All this to say I thought the modeling obsession here was a bit incongruent with the country’s Muslim beliefs and have been clowning the mannequin cousin who comes by frequently. But I now I feel somewhat foolish that I didn’t take her seriously because two weeks she won Miss Oscar des Vacances 2007, a somewhat impressive beauty contest. Oscar des Vacances is a dumb variety show that comes on here every summer (since the 80s they swear) on Sunday afternoons. The few times I saw it, I just remember an over-excited audience, long speeches by random government ministers, an over-animated host, wack skits, tacky costumes and crappy mbalax acts. Dominicanos imaginen Sabado de Corporan, especially cause the show seems to go on for like eight hours but with an even lower budget and happier-to-be-hosting host. The lowlight was when I saw a toddler in a du-rag rapping about something that just couldn’t have been good. The show takes pride in giving the youth of Dakar a healthy form of entertainment them on Sunday afternoons when they might otherwise be idle and be tempted to become juvenile delinquents and deviants, yall know, getting into crime, having sex, smoking weed, being poor. I think this is one of the cases where cure might be worse than the disease. On the show’s finale they crown the winner of the summer long beauty pageant. I wasn’t aware that the cousin, Mami, had made it as a finalist. I didn’t even hear it when she won, actually I couldn’t hear it because my host sisters were screaming so loudly. After Mami won the cameras showed a bunch of hysterical young women who were carried about by security personnel for having violent seizures and I had to wonder if all of these women knew the participants personally (friends and extended family?) or if this is just something Senegalese TV loves to do. It reminded me of how after the big wrestling matches they show someone’s entire neighborhood or town crying as if there had just been a major natural disaster leading to real suffering rather than it just being some random local celebrity in an irrelevant competition the result of which has no bearing on people’s real lives. The other finalists who did lost out on something tangible were carried out in ambulances crying uncontrollably. Mami’s prize includes $1,000+, a round trip ticket to Paris and several sponsorships.

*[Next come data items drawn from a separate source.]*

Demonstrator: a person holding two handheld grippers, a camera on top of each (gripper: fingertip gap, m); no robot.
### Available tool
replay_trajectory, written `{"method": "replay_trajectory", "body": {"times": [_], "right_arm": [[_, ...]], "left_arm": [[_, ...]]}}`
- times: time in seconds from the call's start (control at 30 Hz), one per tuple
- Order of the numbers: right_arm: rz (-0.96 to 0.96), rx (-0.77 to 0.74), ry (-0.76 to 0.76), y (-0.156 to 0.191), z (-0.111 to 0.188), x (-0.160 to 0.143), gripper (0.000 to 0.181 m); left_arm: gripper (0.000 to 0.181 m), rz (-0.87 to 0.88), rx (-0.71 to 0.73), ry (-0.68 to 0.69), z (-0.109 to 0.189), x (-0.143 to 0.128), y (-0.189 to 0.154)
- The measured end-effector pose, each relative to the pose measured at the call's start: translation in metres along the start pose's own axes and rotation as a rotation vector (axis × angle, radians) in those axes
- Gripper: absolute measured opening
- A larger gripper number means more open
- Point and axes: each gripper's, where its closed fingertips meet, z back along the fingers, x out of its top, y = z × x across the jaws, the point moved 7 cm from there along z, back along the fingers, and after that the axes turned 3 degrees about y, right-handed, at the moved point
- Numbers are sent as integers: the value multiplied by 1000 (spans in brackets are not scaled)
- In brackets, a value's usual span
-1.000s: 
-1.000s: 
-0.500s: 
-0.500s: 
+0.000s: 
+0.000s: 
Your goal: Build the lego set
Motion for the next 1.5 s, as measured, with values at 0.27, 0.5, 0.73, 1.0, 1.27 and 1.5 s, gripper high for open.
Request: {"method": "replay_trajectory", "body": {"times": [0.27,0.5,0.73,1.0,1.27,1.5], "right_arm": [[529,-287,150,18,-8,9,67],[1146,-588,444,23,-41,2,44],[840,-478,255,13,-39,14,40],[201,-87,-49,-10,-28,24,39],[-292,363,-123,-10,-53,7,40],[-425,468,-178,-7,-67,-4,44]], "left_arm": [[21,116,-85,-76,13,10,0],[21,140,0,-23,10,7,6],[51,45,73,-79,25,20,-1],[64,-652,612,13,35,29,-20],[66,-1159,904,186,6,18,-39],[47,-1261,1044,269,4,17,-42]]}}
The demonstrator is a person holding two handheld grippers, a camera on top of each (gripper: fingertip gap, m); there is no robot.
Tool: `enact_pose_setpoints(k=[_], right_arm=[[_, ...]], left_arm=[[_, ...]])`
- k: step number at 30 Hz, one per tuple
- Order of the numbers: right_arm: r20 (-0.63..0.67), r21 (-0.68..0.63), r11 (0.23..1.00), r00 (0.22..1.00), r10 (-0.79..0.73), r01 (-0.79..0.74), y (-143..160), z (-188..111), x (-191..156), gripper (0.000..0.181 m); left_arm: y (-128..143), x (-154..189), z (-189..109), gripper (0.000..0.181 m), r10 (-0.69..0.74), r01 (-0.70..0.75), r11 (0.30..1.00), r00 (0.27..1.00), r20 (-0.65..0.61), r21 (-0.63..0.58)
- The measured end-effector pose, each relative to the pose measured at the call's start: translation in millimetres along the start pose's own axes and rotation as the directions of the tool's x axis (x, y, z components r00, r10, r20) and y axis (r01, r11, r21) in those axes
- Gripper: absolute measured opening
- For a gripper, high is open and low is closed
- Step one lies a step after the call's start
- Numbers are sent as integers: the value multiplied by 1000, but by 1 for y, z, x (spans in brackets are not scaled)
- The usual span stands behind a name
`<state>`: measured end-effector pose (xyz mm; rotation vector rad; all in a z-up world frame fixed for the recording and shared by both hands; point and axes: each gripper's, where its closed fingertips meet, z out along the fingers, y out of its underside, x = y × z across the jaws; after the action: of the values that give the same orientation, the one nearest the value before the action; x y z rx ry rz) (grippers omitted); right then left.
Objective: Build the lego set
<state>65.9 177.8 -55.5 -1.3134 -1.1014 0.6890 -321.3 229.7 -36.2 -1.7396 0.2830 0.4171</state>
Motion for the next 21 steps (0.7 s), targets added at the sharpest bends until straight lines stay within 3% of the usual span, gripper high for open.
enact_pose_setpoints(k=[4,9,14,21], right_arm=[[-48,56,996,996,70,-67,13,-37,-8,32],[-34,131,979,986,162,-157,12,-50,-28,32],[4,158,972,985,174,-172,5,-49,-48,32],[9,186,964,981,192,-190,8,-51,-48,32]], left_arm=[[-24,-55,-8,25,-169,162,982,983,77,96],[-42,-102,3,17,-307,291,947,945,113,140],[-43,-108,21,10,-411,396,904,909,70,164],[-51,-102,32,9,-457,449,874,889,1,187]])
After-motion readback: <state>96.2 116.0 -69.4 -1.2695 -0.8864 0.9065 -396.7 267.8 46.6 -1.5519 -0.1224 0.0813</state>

Unexpectedly, Mami announced she was retiring from the modeling. An interview with her was published recently in one of the major dailies here. In it she said that she was quitting modeling because of how fucked up it could be and that instead she was going to apply to join the army. She said that too many models feel obligated to sleep with photographers and agents to advance their careers and that many women use modeling as a guise for prostitution (prostitution is legal in Senegal, but it’s still condemned). Now anyone who isn’t a naïve knows that that is how modeling works, but all of the people in my host family thought she should have said it, even if they conceded that it was true. When I asked why it was wrong to say, they all replied that there was no reason to say it. It’s only the truth.